## [Records]

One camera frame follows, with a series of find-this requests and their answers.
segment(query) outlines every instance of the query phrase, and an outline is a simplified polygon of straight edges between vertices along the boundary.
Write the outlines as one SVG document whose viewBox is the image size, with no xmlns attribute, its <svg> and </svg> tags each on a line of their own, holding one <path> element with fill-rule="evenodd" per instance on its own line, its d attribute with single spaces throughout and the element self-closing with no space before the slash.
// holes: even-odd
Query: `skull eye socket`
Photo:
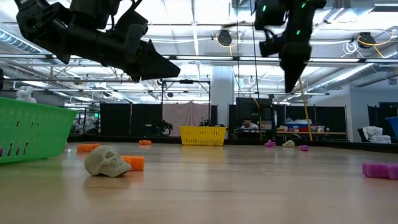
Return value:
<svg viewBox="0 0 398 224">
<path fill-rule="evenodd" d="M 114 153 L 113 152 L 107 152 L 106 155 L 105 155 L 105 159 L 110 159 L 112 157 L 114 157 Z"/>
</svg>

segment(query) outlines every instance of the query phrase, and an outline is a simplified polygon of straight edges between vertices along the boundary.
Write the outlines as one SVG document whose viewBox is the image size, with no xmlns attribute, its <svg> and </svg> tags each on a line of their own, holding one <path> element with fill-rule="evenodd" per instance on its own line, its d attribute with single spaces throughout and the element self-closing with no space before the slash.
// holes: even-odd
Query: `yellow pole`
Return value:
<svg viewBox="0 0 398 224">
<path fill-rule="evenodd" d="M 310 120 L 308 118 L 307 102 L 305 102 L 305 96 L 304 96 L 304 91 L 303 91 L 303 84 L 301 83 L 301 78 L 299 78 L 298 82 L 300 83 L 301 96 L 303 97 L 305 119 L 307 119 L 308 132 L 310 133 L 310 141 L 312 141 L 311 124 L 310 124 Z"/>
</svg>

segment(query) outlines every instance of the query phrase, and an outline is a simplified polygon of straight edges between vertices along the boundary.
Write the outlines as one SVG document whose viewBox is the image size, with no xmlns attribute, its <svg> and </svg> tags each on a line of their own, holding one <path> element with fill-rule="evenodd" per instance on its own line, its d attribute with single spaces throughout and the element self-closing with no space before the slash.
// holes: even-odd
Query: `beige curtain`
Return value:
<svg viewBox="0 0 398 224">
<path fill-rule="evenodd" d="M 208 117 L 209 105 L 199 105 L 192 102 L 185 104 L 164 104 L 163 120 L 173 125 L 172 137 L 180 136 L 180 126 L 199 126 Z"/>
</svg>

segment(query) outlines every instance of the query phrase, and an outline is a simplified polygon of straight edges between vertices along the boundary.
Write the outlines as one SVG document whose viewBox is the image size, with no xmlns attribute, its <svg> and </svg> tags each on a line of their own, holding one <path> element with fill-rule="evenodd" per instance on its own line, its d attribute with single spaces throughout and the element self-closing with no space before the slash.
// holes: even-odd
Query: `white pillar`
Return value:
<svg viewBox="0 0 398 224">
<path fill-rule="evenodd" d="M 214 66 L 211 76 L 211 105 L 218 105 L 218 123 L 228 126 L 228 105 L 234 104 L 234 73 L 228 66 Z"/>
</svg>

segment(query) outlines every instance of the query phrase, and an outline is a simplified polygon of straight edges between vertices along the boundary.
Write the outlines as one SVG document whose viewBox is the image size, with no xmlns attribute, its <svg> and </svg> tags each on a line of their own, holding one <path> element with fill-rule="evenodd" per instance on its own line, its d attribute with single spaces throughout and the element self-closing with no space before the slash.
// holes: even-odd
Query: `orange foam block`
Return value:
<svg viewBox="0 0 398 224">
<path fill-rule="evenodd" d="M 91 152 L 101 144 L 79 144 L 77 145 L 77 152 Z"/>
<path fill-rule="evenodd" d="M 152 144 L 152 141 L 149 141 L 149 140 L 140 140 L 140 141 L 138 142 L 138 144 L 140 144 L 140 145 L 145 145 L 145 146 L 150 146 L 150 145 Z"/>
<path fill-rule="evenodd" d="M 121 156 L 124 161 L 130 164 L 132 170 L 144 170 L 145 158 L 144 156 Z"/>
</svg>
...
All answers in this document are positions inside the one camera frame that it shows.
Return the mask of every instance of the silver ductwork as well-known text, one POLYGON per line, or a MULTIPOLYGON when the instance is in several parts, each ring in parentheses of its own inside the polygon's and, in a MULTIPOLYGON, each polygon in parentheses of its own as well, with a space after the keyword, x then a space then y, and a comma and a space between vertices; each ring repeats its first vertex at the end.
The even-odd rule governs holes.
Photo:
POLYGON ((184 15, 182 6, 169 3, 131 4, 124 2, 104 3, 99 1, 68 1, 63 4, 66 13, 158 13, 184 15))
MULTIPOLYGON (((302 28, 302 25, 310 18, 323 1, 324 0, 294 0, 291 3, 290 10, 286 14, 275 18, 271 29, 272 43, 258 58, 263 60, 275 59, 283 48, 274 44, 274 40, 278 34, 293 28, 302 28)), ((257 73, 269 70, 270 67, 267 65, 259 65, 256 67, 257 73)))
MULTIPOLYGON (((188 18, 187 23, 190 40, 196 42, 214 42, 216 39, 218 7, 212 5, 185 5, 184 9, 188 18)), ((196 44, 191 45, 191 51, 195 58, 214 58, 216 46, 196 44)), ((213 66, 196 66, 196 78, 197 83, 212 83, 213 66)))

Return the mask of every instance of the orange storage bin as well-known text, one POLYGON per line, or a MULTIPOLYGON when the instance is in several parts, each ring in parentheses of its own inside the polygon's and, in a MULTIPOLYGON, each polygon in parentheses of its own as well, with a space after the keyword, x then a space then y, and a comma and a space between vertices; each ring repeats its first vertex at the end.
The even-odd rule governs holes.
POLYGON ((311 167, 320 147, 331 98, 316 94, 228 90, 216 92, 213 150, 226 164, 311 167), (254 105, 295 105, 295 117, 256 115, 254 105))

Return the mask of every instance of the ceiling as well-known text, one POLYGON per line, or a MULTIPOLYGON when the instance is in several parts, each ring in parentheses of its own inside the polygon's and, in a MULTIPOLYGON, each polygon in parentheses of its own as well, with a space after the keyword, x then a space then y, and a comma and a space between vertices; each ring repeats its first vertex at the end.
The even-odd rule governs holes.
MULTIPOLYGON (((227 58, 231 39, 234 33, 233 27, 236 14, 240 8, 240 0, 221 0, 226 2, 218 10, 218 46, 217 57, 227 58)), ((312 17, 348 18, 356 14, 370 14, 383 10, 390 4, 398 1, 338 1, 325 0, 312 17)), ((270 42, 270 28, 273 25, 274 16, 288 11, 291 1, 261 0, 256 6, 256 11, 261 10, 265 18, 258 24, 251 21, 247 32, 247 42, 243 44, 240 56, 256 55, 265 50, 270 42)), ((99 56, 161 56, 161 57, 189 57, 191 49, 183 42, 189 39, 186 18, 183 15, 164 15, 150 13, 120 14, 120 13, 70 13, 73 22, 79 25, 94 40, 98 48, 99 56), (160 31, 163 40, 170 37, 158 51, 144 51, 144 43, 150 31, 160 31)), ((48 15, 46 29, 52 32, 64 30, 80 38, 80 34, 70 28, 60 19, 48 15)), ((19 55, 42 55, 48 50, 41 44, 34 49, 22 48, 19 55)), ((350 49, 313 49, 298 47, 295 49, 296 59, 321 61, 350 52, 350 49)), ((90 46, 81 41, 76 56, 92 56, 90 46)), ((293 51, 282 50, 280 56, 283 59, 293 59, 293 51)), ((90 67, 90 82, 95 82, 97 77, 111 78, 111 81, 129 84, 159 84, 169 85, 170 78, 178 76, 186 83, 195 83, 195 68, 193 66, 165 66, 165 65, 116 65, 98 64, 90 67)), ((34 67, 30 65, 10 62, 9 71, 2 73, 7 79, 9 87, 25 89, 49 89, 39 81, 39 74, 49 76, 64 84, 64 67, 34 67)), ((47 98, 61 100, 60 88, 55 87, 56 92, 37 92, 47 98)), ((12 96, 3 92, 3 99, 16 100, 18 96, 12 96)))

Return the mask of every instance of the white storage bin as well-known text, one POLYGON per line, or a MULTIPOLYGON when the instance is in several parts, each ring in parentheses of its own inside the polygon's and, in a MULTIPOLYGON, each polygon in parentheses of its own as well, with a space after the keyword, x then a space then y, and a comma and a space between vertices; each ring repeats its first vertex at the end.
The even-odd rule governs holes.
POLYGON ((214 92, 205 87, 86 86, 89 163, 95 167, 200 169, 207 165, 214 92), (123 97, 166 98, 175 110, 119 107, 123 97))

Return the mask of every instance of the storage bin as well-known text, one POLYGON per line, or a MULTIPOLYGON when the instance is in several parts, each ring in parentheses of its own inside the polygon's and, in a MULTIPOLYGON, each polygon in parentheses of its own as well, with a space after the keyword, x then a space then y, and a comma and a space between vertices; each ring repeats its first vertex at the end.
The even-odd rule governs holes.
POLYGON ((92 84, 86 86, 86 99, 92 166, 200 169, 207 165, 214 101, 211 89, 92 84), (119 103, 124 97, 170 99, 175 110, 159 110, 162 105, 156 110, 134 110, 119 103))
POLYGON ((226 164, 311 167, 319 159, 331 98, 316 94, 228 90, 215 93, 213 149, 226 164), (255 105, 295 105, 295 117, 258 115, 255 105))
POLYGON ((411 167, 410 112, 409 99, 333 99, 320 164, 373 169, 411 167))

## [Assignment]
In the records, locate each line holding the string "white" and copy it.

## [Response to this exercise]
Query: `white pillar`
Return the mask of every instance of the white storage bin as well-known text, one POLYGON per line, or a MULTIPOLYGON when the instance is in several parts, each ring in parentheses of its own inside the polygon's and, in a MULTIPOLYGON, each polygon in parentheses of its own as well, with a space after the keyword, x then a space then y, and a comma and a space between vertices; each ring repeats its first vertex at the end.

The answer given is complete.